Embora as microrrevoluções sejam parte essencial do processo, ela defende que políticas públicas mais rígidas são indispensáveis para enfrentar os desafios ambientais. “Cobrar por leis mais rígidas também é uma microrrevolução”, diz. Ela alerta para projetos em discussão no Congresso que ameaçam desfigurar o sistema de licenciamento ambiental no Brasil. “Estamos num momento muito delicado. Estão tentando flexibilizar licenças que foram conquistadas com muito esforço. Isso não pode acontecer”, enfatiza.

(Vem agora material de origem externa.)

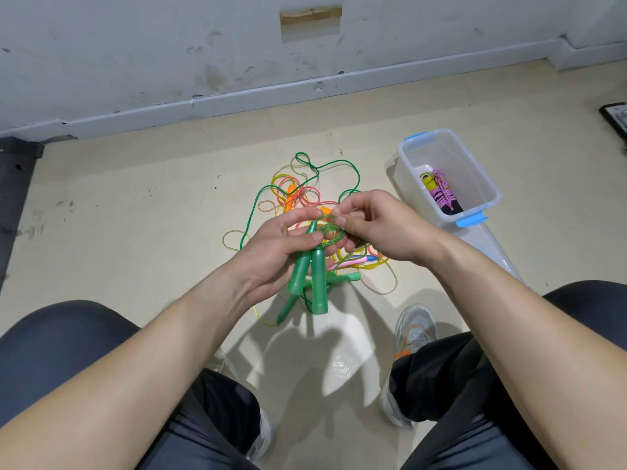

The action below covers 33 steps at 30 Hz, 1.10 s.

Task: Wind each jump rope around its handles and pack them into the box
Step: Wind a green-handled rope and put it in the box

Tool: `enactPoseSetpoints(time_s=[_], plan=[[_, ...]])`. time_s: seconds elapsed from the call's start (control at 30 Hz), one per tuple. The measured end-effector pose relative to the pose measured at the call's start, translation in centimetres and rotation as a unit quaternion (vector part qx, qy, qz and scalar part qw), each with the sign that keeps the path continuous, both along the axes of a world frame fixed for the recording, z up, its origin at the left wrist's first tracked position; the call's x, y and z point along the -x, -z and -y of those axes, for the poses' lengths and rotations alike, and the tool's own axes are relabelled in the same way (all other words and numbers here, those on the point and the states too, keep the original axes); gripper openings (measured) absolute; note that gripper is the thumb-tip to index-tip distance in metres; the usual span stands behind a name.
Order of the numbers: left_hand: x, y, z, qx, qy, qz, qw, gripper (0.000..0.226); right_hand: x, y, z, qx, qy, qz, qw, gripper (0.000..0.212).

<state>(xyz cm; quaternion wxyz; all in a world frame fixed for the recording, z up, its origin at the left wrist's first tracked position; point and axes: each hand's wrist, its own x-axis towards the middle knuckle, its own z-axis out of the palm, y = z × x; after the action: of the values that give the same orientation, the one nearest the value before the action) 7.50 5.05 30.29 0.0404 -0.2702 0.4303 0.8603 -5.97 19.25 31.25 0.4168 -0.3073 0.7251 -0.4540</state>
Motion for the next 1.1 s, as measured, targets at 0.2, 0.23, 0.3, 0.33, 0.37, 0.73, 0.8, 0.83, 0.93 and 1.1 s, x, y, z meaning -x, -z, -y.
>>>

Além disso, Mariana defende a implementação de medidas urgentes, como a taxação da produção de plásticos de uso único, o fortalecimento de projetos que protejam a Amazônia, e políticas mais severas para a preservação do Cerrado, bioma fundamental para a manutenção das águas do país, mas frequentemente deixado de lado nas discussões. “Falamos pouco sobre o Cerrado, mas ele é a região com mais nascentes do Brasil. É de lá que vem a água que abastece boa parte do território nacional. E ele tem sido muito desmatado. Precisamos garantir a proteção desse território.”

Apesar do cenário desafiador e da postura negacionista de muitos líderes, inclusive de alguns que se recusam a participar de eventos climáticos internacionais, como a COP 30, que será sediada no Brasil, ela acredita que a transformação ainda é possível. As Verdes Marias continuam apostando que um futuro mais sustentável começa no dia a dia, nas pequenas escolhas, no fortalecimento dos vínculos com a terra e na pressão contínua sobre o poder público.